## What the task requires
Narrow the data below down to the lines containing "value".

## Information supplied
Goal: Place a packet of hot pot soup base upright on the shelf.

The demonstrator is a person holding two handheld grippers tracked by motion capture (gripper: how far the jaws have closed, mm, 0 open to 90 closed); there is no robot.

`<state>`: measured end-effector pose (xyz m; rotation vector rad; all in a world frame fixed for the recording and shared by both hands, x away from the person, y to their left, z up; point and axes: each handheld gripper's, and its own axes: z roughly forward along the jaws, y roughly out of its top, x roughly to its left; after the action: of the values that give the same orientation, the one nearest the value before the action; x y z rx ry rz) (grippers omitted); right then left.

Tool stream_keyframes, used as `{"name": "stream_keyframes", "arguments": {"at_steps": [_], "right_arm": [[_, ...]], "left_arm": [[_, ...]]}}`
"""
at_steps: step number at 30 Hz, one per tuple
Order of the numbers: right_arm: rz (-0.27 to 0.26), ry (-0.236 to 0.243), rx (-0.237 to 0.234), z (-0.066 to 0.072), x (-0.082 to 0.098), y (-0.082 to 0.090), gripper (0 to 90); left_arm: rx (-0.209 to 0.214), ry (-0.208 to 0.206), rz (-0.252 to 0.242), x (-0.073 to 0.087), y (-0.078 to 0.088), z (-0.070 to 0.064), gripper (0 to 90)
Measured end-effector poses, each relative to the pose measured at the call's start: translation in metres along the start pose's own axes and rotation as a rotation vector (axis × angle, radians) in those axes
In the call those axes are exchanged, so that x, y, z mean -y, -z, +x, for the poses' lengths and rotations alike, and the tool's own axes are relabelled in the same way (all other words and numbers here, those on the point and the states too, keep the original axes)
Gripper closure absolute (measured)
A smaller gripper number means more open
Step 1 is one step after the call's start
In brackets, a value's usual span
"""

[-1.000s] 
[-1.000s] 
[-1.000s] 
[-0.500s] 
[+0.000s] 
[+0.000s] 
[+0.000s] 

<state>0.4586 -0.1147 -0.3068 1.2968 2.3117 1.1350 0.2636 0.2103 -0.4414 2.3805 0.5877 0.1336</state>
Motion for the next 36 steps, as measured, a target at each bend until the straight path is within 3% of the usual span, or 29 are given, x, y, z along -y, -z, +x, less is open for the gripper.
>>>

## Task output
`<state>`: measured end-effector pose (xyz m; rotation vector rad; all in a world frame fixed for the recording and shared by both hands, x away from the person, y to their left, z up; point and axes: each handheld gripper's, and its own axes: z roughly forward along the jaws, y roughly out of its top, x roughly to its left; after the action: of the values that give the same orientation, the one nearest the value before the action; x y z rx ry rz) (grippers omitted); right then left.
In brackets, a value's usual span

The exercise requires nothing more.